# Espanha tem 30% de seu território sob risco de desertificação



## Gerofil (7 Set 2007 às 00:47)

A Espanha, que neste momento sedia a VIII Conferência da ONU sobre a Luta contra a Desertificação, é o país mais árido da Europa, com um terço de seu território em processo de transformação em zona desértica que se soma à "africanização" do clima. "O problema da desertificação pode ser considerado grave em 31,49% da superfície espanhola, o que dá uma idéia da magnitude do problema que enfrentamos", anunciou o ministério espanhol do Meio Ambiente.
Segundo a ONU, 6% do solo espanhol já está degradado de forma irreversível.

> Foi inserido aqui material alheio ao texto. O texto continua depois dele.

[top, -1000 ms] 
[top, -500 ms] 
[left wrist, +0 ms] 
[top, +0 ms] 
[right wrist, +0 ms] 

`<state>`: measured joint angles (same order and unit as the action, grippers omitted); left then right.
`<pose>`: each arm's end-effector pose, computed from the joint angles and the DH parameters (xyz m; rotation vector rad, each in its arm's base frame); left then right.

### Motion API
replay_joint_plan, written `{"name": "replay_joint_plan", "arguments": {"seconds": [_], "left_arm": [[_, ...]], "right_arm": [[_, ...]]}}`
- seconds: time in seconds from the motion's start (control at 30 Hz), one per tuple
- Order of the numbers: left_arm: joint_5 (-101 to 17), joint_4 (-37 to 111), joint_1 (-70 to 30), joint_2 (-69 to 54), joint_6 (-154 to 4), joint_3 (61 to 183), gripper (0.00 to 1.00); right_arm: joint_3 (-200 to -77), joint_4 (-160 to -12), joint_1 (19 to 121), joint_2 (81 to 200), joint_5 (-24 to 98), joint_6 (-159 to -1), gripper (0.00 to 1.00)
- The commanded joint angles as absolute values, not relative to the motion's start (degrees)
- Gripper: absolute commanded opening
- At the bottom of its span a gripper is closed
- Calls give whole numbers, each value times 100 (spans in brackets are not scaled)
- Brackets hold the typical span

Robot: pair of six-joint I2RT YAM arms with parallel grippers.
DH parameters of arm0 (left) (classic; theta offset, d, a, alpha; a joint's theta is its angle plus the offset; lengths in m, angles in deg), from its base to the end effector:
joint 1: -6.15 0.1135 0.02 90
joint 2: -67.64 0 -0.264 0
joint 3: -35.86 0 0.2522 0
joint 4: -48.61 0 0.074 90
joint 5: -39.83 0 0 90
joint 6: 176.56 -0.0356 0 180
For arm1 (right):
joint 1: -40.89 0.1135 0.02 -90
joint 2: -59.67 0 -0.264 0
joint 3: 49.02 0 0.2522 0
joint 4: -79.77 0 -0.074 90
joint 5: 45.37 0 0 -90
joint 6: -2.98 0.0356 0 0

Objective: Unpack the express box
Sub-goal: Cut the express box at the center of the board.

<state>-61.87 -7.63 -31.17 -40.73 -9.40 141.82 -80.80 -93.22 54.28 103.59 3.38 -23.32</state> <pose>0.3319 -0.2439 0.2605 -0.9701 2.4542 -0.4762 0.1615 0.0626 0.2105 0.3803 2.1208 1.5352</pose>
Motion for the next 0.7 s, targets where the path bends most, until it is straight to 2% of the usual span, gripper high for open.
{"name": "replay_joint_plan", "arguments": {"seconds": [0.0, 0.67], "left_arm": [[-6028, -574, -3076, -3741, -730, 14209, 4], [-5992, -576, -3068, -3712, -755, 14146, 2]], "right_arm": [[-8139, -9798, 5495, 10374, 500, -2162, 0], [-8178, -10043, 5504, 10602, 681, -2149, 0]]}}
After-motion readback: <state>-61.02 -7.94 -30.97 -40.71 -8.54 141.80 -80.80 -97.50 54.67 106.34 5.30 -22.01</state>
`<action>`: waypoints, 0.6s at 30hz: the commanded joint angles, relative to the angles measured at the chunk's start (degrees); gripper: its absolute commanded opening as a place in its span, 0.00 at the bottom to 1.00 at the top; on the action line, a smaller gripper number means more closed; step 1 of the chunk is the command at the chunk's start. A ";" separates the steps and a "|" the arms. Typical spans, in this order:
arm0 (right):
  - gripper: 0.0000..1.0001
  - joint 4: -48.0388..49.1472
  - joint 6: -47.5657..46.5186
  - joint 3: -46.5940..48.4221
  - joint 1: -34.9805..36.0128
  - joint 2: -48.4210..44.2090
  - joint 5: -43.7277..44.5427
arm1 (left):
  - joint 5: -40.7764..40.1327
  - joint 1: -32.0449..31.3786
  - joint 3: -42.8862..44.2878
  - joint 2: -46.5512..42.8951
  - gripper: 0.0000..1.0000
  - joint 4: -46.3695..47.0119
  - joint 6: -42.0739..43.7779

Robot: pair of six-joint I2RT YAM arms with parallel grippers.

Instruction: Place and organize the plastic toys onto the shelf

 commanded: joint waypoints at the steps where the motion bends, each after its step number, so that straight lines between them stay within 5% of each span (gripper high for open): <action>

As áreas mais afetadas são as ilhas Canárias, em frente à costa do Marrocos, o sul e a costa mediterrânea (sudeste). Dos 506.061 quilômetros quadrados ocupados pela Espanha no mapa, um total de 159.337 km² estão atualmente sob risco alto ou muito alto de desertificação, segundo o ministério.
Nas regiões de Murcia, Valência e Canárias, por exemplo, o risco de desertificação é alto ou muito alto: em Murcia é de 99,09%, na Comunidade Valenciana, de 93,04%, e nas Canárias, de 90,48%. Em seguida vêm as localidades de Castilla-La Mancha (o risco alto ou muito alto de desertificação afeta 43,68% de seu território), Catalunha (41,88%), Madri (37,52%), Aragão (28,66%), Baleares (25%) e Andaluzia (22,30%).
Atualmente apenas as regiões da Galícia, Astúrias e Cantabria (norte) estão a salvo da deterioração. É preciso deter o processo o mais rápido possível, mas alguns dados são alarmantes: a Espanha é o país europeu com maior consumo de água; sua demanda energética é "exageradamente elevada"; a temperatura em território espanhol subiu cerca de 1,5°C, mais que o dobro da média mundial; 85% da superfície das geleiras dos Pirineus (norte) e 60% da área dos pântanos foram perdidas.
"O país já iniciou uma clara 'africanização do clima'", alertou a organização Greenpeace em um estudo elaborado para a Conferência da ONU. A ação do homem em atividades como a exploração intensiva dos recursos hídricos, o desmatamento indiscriminado, a agricultura intensiva, os incêndios e o crescimento acelerado da construção de imóveis são alguns dos responsáveis pelo processo.
"Apesar do aparente esfriamento do setor imobiliário, os planos de crescimento continuam tão desmedidos quanto frenéticos", alerta por sua vez a organização Ecologistas em Ação, que ilustra o problema com dados preocupantes. Em Murcia, a previsão é de que sejam construídas meio milhão de novas casas nos próximos 30 anos; na Costa do Sol, 540.000; na Galícia, serão 600.000 imóveis em um prazo de 5 a 10 anos; em Castilla-La Mancha, mais 700.000 casas em 20 anos; e há planos para até um milhão de novas construções só na região de Madri.
Como se fosse pouco, a Espanha é "o país mais afetado pelas mudanças climáticas de toda a Europa, e apesar disso, é o que está mais longe dos objetivos" estabelecidos pelo Tratado de Kyoto, com um aumento dos níveis de CO2 de 48% em relação a 1990, ou seja, 33 pontos acima do compromisso para 2008-2012. 
E a Espanha sofre duplamente com a seca: além da deterioração de seu solo, o país vem recebendo nos últimos anos levas sucessivas de imigrantes vindos da África Subsaariana, que fogem da pobreza causada em parte pela desertificação de seus países. Essas "repercussões ambientais, sociais e humanas" da seca "não serão notadas apenas na Espanha", mas também de maneira geral em toda a costa do mar Mediterrâneo e am áreas como a América Central, acredita Julio Barea, representante do Greenpeace.
Após assinar a Convenção da ONU para a Luta contra a Desertificação (UNCCD, na sigla em inglês), firmada em Paris em junho de 1994 e que entrou em vigor em 1996, a Espanha - que no fim do século XIX organizou pela primeira vez um projeto de reflorestamento - está elaborando um Plano Nacional contra a Desertificação para determinar fatores e medidas necessárias para combater o problema. A ministra espanhola do Meio Ambiente acaba de propor à União Européia (UE) que o país seja sede de um Centro Europeu sobre a Seca e a Desertificação.

Fonte: AFP


----------



## jPdF (7 Set 2007 às 01:51)

E depois ainda querem juntar o nosso querido Portugal com Espanha...


----------